La notizia odierna che riportiamo, tratta dalla testata “Oggi Treviso“, parla dell’ennesima protesta di cittadini che cercano di opporsi all’innalzamento di BTS e Node-B proprio in mezzo ad una zona residenziale.

Sernaglia della Battaglia – Un’antenna per le telefonia nel bel mezzo di un centro residenziale: è il progetto della ditta H3G, che ha deciso di installare un antennone per l’umts in un terreno in via Trevigiana. L’installazione del pilone è stata resa possibile grazie all’accordo con il privato che possiede l’appezzamento in questione. Meno d’accordo sono tutti i vicini e anche le persone che abitano nelle limitrofe vie Nogarazze e padre Venanzio.

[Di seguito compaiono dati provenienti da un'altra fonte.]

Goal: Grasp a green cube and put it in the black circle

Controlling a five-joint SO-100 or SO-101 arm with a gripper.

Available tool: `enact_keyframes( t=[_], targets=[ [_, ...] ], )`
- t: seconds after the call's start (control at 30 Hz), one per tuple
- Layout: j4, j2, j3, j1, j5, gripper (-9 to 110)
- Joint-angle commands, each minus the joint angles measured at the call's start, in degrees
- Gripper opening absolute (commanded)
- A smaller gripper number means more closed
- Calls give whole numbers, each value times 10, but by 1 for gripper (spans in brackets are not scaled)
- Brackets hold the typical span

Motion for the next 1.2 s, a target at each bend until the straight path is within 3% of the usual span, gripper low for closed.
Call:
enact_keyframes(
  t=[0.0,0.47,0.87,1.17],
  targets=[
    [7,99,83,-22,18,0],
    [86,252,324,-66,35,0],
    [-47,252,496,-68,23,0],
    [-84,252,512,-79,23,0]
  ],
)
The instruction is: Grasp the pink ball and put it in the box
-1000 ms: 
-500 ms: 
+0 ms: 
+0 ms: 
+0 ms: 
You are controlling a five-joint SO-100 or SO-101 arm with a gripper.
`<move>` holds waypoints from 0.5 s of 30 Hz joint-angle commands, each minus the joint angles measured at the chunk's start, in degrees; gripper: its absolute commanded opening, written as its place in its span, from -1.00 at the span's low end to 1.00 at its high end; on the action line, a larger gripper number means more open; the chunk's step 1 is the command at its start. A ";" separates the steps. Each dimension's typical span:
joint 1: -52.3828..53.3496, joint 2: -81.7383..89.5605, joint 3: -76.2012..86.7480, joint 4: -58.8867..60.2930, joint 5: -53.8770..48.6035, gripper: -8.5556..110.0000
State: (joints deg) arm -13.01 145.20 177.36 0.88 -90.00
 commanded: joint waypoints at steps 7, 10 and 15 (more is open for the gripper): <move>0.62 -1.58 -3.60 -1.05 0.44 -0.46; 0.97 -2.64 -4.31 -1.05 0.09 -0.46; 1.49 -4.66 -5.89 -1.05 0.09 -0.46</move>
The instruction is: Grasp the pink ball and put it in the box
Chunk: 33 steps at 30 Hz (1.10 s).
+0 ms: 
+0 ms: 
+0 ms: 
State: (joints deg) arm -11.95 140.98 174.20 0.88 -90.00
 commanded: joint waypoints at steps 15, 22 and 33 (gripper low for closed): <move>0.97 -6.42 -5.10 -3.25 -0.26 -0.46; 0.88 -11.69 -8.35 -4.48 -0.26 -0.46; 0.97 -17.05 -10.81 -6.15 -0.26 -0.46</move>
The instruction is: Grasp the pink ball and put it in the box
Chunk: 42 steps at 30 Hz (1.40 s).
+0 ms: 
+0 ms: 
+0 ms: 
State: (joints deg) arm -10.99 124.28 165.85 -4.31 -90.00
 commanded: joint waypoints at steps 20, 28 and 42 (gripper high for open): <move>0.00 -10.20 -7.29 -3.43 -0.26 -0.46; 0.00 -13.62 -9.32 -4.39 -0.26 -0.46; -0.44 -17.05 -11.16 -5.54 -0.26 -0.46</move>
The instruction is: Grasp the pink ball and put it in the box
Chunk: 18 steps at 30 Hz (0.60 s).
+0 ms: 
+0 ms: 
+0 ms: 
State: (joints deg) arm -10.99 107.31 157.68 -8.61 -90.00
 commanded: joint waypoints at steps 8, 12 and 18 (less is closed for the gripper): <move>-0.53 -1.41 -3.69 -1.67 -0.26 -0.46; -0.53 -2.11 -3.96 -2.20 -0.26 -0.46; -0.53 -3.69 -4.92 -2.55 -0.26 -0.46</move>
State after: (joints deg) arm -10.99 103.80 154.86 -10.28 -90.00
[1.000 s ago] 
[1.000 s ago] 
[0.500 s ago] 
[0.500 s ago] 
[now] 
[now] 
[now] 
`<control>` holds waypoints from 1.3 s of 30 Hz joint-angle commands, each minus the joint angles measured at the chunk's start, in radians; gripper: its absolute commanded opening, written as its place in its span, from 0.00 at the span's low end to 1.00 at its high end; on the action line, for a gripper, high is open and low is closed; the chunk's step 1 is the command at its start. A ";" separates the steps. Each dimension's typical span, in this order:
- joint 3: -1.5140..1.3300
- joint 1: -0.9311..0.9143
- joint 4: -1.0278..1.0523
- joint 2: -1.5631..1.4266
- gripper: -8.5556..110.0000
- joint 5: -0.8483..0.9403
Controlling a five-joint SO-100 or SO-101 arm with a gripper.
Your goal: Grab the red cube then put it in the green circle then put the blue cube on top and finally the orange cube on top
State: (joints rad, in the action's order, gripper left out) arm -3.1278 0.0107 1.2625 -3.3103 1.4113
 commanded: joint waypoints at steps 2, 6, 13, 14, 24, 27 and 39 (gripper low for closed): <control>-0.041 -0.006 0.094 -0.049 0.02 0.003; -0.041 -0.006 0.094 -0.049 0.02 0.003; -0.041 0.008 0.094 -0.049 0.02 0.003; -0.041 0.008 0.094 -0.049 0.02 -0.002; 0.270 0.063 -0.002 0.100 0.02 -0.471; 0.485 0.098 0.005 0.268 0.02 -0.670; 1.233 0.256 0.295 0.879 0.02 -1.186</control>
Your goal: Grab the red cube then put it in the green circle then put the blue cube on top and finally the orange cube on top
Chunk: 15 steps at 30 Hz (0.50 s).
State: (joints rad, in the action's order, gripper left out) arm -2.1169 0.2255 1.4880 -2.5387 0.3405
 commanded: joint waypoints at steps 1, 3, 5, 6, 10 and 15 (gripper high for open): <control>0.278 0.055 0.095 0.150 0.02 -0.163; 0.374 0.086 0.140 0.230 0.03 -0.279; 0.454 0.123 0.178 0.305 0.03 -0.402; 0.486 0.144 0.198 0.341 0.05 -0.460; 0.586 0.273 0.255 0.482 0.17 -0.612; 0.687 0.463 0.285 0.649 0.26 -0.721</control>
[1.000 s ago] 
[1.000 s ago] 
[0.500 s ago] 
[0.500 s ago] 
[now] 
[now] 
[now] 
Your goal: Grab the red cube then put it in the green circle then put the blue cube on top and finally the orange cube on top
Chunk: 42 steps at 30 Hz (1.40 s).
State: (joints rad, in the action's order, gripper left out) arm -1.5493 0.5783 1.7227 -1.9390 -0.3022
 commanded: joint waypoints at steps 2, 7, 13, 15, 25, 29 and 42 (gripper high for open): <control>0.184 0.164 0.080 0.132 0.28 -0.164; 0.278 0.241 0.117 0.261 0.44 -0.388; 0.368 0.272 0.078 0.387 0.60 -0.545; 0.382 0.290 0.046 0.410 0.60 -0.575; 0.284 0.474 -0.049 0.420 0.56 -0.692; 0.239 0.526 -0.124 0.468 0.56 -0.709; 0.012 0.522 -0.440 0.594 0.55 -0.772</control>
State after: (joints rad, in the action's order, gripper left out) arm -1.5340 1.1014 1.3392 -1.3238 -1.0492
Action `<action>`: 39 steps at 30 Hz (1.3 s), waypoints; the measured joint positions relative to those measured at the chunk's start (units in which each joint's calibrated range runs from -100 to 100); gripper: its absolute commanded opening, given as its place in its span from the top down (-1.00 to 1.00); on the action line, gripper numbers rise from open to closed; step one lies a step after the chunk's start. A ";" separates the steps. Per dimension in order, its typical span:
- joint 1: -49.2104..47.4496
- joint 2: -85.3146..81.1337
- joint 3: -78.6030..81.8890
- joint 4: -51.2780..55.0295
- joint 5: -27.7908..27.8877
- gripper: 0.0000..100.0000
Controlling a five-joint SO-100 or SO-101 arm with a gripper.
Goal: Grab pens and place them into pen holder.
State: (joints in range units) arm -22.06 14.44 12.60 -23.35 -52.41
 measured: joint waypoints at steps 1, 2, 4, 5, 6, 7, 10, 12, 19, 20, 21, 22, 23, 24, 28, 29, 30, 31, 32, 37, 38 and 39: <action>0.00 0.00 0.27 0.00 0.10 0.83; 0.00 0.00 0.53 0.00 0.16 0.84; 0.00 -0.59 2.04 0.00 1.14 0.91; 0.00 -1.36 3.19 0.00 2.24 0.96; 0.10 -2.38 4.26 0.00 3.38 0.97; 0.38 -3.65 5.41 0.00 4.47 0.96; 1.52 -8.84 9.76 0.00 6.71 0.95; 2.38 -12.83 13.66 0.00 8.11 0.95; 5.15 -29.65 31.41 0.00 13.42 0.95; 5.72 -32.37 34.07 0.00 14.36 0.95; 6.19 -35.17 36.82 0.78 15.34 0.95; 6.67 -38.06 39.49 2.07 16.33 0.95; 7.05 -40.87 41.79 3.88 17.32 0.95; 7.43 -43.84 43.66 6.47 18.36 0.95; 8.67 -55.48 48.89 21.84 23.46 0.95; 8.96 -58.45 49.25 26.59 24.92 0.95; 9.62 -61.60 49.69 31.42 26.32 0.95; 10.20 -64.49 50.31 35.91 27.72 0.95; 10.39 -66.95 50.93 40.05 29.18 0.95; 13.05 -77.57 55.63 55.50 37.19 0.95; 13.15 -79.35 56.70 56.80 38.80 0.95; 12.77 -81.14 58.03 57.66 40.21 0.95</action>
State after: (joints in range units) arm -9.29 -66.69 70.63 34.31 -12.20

Oltre 100 famiglie che hanno visto proiettarsi da un giorno all’altro l’ombra dell’elettrosmog sulle loro case e sui loro terreni. E che ovviamente non ci stanno a subire le conseguenze negative della scelta di un singolo residente.

Per affrontare la questione e cercare di calmare gli animi, questa sera alle 20.30 il sindaco Balliana ha invitato i cittadini a riunirsi nella sala consiliare di Sernaglia. All’incontro parteciperanno il proprietario dell’area in cui dovrebbe sorgere l’antennone, un legale e il consulente ambientale del Comune. Il Comune ha però già anticipato che non ha il potere di impedire l’installazione dell’antenna.